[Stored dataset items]
"""
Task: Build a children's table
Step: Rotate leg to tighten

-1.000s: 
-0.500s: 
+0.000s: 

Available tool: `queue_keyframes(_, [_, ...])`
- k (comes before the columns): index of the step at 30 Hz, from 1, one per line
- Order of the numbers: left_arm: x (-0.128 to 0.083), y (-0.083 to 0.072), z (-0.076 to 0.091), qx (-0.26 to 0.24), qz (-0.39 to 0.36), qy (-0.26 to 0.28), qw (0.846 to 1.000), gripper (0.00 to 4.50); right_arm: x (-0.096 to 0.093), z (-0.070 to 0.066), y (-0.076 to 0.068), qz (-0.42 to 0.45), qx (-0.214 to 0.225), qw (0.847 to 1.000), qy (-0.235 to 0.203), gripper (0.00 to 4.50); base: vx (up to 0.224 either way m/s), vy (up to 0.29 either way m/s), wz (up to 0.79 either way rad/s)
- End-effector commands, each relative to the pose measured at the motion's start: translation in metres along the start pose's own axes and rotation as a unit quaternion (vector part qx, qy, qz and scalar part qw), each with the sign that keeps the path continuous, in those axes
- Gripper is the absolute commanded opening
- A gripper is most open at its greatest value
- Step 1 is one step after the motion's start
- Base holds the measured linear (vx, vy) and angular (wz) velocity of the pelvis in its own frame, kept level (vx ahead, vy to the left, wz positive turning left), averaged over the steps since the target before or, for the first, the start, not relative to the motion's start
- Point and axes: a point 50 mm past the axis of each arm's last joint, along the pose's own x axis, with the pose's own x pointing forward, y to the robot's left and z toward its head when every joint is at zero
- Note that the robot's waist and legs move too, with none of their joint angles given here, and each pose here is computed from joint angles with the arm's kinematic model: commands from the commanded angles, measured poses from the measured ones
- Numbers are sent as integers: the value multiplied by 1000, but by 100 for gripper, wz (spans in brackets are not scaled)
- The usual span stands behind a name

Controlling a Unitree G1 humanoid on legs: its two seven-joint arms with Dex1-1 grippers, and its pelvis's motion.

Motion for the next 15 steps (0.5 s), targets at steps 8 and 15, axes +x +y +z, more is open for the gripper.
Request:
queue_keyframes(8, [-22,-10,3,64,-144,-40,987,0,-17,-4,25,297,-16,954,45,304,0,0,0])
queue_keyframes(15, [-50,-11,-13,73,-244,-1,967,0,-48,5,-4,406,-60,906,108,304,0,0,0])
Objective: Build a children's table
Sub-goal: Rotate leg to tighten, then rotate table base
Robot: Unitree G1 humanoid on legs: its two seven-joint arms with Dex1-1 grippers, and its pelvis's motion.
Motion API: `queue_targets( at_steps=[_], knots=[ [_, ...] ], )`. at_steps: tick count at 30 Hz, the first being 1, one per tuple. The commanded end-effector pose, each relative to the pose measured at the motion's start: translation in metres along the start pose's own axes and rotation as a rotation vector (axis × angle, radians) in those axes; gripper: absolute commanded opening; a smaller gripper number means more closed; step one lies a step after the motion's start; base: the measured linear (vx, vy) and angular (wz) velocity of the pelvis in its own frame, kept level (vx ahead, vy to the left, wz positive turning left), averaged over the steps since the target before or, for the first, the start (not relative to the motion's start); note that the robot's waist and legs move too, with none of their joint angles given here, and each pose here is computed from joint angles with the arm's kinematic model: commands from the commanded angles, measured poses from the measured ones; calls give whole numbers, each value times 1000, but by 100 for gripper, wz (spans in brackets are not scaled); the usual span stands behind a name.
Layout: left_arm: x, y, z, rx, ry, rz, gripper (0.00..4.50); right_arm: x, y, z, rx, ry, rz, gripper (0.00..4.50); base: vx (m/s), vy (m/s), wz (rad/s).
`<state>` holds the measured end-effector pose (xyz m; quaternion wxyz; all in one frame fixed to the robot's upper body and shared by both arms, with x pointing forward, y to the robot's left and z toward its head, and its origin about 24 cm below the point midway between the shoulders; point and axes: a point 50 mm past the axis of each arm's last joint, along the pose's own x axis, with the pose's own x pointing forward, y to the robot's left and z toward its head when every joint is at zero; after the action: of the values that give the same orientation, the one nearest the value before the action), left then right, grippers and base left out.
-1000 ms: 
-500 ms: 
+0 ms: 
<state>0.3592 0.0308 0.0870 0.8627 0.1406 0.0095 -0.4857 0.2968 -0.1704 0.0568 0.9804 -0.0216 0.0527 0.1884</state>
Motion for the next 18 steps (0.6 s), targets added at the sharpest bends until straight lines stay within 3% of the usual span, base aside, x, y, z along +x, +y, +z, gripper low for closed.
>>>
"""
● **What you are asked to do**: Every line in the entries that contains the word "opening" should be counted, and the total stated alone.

● **Answer space**: 2